→ Problem statement: Starting with the line that contains "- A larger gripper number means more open" and stopping after the line that contains "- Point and", copy the entries below exactly. Include nothing else.
* * *
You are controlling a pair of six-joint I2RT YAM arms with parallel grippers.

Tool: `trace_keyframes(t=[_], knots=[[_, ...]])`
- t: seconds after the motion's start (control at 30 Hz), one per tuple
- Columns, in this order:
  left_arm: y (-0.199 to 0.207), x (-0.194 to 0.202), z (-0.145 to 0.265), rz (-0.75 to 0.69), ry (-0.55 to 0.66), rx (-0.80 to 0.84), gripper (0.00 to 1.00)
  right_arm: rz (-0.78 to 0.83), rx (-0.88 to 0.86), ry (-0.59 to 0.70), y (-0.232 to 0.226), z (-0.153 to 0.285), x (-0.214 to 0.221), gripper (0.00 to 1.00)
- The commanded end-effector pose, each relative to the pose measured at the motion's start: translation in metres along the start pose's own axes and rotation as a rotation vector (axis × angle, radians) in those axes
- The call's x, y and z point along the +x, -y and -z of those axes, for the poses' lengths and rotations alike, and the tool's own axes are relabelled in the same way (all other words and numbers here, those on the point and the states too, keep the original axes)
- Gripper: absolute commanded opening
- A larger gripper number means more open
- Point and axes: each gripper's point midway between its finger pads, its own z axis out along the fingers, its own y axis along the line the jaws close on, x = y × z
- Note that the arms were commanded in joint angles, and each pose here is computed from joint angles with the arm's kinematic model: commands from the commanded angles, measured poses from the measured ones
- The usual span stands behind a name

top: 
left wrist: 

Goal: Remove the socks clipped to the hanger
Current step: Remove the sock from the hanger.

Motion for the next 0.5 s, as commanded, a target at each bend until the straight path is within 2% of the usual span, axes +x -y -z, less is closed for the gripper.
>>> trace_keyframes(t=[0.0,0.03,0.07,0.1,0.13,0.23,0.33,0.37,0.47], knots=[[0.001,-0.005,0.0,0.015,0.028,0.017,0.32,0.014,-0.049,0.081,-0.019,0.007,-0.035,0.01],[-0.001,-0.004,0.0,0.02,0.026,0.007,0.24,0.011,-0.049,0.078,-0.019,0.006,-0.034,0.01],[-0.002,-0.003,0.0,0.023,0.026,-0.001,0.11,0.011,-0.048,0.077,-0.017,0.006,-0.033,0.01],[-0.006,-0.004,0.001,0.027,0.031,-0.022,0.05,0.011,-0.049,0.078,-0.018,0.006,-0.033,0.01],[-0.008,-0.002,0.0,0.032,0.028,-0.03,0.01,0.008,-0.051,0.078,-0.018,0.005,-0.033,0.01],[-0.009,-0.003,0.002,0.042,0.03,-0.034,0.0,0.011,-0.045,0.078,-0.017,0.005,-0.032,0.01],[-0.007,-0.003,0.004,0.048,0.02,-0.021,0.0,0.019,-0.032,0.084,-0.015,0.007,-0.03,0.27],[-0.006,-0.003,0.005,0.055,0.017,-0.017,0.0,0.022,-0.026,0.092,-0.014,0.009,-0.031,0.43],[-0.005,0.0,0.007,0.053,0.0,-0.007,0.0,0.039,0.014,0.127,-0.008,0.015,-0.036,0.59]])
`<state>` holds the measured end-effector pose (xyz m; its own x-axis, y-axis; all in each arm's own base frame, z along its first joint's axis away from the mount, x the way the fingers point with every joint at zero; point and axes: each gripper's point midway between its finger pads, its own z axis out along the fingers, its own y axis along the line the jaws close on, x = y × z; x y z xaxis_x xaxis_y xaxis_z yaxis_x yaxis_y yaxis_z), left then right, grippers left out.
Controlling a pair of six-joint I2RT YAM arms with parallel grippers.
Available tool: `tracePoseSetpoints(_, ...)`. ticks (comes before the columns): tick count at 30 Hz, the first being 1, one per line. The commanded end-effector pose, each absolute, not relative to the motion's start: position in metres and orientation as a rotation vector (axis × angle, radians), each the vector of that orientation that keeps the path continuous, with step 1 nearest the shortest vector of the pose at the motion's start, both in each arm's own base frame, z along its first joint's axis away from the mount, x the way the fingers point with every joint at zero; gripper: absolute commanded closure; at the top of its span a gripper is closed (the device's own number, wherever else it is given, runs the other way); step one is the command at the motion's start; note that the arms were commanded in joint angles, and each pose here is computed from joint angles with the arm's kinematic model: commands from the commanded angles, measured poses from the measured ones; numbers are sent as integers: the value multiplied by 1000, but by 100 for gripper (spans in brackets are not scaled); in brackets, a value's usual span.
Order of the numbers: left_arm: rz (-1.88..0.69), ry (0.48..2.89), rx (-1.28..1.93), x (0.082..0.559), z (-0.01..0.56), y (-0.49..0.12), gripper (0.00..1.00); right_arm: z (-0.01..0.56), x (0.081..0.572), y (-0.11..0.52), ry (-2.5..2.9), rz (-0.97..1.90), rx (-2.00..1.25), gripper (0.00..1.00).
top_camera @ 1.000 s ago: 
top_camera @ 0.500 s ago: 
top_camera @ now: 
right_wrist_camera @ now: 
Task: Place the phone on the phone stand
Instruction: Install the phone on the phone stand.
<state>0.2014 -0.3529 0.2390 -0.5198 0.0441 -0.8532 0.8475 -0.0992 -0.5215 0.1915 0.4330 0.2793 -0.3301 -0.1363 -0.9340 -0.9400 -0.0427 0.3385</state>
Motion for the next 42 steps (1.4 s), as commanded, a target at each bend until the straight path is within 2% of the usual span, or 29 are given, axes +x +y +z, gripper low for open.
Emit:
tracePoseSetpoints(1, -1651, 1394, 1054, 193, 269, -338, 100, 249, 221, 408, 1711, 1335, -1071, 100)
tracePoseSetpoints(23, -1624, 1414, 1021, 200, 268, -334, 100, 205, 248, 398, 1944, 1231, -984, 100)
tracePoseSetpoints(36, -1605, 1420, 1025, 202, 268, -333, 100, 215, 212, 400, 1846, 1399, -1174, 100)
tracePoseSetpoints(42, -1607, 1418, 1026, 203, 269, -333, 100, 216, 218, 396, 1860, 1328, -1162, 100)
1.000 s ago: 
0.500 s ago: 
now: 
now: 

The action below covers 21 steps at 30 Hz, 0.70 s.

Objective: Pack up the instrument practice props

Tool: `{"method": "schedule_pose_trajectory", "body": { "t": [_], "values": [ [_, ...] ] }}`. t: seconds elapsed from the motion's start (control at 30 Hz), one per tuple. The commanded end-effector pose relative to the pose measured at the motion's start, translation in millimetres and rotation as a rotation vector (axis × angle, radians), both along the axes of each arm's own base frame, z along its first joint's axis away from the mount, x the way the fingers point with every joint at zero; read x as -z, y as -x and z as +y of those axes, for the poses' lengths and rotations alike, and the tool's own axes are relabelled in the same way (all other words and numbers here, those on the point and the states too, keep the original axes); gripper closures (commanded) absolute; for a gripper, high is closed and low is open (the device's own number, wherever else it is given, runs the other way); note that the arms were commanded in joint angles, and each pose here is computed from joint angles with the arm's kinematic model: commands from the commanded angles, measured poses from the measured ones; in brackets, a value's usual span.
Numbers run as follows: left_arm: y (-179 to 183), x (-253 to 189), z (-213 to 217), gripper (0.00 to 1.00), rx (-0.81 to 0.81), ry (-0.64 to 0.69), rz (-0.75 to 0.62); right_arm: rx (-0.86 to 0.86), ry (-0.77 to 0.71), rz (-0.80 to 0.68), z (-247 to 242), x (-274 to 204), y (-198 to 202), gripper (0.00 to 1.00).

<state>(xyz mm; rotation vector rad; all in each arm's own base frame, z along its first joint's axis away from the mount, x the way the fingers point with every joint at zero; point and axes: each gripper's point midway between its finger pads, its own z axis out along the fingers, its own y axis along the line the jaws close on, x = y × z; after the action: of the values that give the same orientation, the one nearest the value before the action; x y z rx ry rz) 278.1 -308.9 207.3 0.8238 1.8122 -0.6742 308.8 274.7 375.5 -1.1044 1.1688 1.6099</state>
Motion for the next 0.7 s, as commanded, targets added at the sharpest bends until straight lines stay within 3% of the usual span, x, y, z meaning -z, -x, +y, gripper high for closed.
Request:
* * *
→ Task answer:
- A larger gripper number means more open
- Point and axes: each gripper's point midway between its finger pads, its own z axis out along the fingers, its own y axis along the line the jaws close on, x = y × z

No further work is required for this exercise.